Phytophthora hibernalis, the causal agent of brown rot of citrus fruit, is an important worldwide pathogen and a quarantine pest in China. Current diagnosis of the disease relies on disease symptoms, pathogen isolation and identification by DNA sequencing. However, symptoms caused by P. hibernalis can be confused with those by other Phytophthora and fungal species. Moreover, pathogen isolation, PCR amplification and sequencing are time-consuming. In this study, a rapid assay including 20-min recombinase polymerase amplification targeting the Ypt1 gene and 5-min visualization using lateral flow dipsticks was developed for detecting P. hibernalis. This assay was able to detect 0.2 ng of P. hibernalis genomic DNA in a 50-µL reaction system. It was specific to P. hibernalis without detection of other tested species including P. citrophthora, P. nicotianae, P. palmivora and P. syringae, four other important citrus pathogens. Using this assay, P. hibernalis was also detected from artificially inoculated orange fruits. Results in this study indicated that this assay has the potential application to detect P. hibernalis at diagnostic laboratories and plant quarantine departments of customs, especially under time- and resource-limited conditions.

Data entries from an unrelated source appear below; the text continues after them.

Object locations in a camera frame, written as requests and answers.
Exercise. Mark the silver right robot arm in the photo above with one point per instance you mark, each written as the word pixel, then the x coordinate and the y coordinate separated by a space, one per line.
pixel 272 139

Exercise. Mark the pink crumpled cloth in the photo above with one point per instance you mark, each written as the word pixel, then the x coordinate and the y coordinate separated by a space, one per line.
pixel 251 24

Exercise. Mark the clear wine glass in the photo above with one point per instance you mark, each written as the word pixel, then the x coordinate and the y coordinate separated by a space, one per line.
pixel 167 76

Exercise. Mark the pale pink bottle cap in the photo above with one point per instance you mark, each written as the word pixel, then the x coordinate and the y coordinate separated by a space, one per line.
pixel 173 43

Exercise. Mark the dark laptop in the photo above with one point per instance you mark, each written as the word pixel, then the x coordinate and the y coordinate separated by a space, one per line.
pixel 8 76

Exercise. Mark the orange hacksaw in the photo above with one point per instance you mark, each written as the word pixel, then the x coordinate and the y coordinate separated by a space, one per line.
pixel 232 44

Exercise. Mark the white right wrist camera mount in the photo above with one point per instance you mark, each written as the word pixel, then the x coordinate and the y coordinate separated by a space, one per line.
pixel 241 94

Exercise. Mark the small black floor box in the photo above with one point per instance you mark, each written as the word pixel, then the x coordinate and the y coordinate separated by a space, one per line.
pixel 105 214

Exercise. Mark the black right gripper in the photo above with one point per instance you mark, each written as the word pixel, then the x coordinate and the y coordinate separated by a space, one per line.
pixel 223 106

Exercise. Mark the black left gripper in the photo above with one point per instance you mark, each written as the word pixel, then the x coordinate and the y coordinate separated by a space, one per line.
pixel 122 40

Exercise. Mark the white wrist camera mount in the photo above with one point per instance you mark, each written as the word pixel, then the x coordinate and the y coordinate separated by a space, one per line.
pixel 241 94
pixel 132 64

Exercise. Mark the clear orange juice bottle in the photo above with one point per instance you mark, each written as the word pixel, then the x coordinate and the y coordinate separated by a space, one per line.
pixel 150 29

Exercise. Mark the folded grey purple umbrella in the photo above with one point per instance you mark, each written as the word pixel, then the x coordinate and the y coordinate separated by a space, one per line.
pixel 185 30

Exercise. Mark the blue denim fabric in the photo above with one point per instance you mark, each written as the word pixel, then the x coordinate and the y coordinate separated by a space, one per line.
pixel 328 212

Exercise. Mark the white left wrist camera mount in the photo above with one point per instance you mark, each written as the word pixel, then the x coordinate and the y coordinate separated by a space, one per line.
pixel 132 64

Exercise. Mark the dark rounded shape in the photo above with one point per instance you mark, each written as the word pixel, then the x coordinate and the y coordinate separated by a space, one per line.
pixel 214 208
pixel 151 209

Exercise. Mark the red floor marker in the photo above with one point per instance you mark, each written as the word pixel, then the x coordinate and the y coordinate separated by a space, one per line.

Keywords: Exclusivity; Inclusivity; Isothermal diagnostic assay; Oomycetes; Plant destroyers; RPA–LFD.

Grants and funding

This work was supported by the National Natural Science Foundation of China (31500526), China Postdoctoral Science Foundation (2016T790467), Overseas Research and Study Project of Excellent Young and Middle-aged Teachers and Principals in Colleges and Universities of Jiangsu Province of 2018, the Priority Academic Program Development of Jiangsu Higher Education Institutions, Special Fund for Agro-scientific Research in the Public Interest (201503112), Jiangsu Basic Research Program (Natural Science Foundation) Project (BK 20191389) and Jiangsu University Natural Science Research Surface Project (19KJB220003). The funders had no role in study design, data collection and analysis, decision to publish, or preparation of the manuscript.